In this exercise we will see how to configure two Windows 7 computers, where one will be managed remotely using Windows PowerShell and WinRS. Make sure that you have network connectivity between the two computers:

  1. Log on to the first computer, namely the target computer and open an elevated command prompt.
  2. Type in the command WinRM Quickconfig and when prompted press the Y key and press Enter twice. WinRM will fail if the network connection type is set to Public. Also, in a non-AD domain environment you need to create a user account with same username and password on both computers and use this account to logon and perform tasks.
  3. Log off the target computer but do not turn it off.

  1. Log on to the second computer, namely the source or admin computer.
  2. From an elevated command prompt type in WinRM quickconfig, press Enter, then the Y key and finally Enter twice.
  3. Type in the command winrm set winrm/config/client @{TrustedHosts=”remote-computer-name”} and press Enter.

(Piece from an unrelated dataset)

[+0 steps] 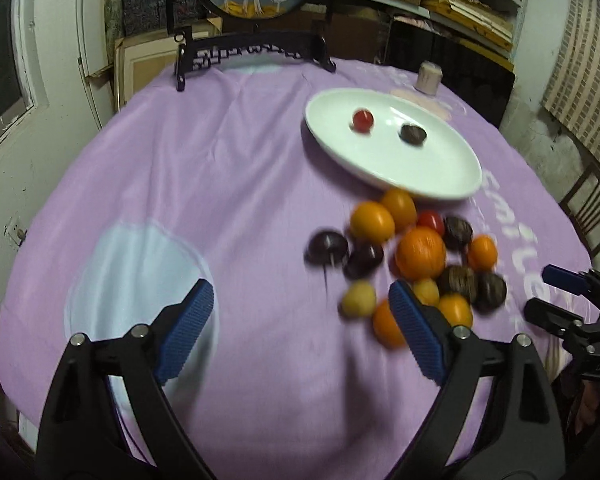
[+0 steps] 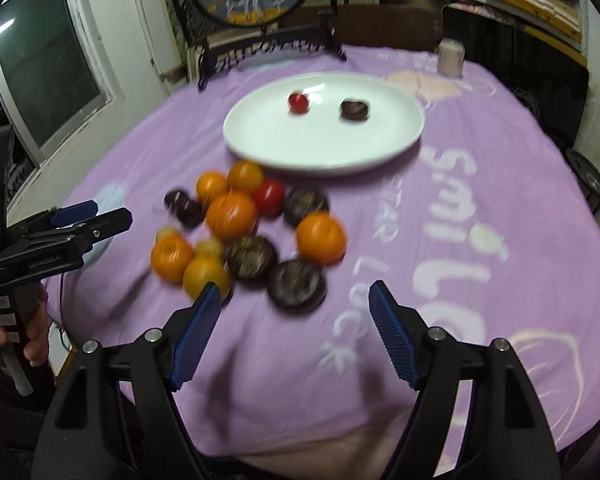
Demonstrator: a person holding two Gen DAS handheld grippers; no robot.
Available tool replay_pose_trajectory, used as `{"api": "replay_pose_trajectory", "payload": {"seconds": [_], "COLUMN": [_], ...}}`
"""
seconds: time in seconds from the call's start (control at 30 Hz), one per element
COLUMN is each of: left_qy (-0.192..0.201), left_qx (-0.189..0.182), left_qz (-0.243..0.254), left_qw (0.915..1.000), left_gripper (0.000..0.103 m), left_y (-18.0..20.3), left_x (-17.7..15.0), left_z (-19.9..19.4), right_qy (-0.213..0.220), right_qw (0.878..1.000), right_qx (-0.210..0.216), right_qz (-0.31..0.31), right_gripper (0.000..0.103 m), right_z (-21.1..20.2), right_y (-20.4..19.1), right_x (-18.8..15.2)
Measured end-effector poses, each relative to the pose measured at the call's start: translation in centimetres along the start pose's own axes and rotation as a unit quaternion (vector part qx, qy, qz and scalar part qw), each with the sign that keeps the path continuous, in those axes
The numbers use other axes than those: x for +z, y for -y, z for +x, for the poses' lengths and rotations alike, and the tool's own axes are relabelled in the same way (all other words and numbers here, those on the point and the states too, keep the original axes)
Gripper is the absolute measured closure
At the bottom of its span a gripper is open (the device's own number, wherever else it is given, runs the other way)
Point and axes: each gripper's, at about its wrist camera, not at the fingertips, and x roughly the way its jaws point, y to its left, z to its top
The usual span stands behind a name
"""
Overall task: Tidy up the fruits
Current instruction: 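Grasp a tangerine with the right tool while the left tool grasps another tangerine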
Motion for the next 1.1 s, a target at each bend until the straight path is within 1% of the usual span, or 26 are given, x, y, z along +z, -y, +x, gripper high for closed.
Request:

  1. Test your local connection by typing whoami – you should get the local computer\username.
  2. Now, execute the command winrs -r:Remote-computer-name whoami – you should get the remote computer name\username
  3. You can perform another test using ipconfig and winrs -r:Remote-computer-name ipconfig and compare the results.
  4. Enter the command PowerShell and press Enter – This starts Windows PowerShell.
  5. Type in Get-Process | Sort-Object -Property CPU -Descending | Select -First 10 and press Enter – you should get the local top 10 processes.
  6. Type in icm Remote-computer-name {Get-Process | Sort-Object -Property CPU -Descending | Select -First 10} and press Enter – you should get the remote computer top 10 processes.

Remember, that you need to run the command WinRM Quickconfig from an elevated command prompt on a remote computer that you want to manage remotely using either WinRS or Windows PowerShell. Briefly, WinRM Quickconfig configures the Windows Remote Management service and firewall rules, and enables the WinRM listener.

Finally, to run command-line tools on a remote computer such as, remote ipconfig, etc. use the winrs -r:hostname command while to use Windows PowerShell V2 commands use icm hostname command from the PowerShell command prompt.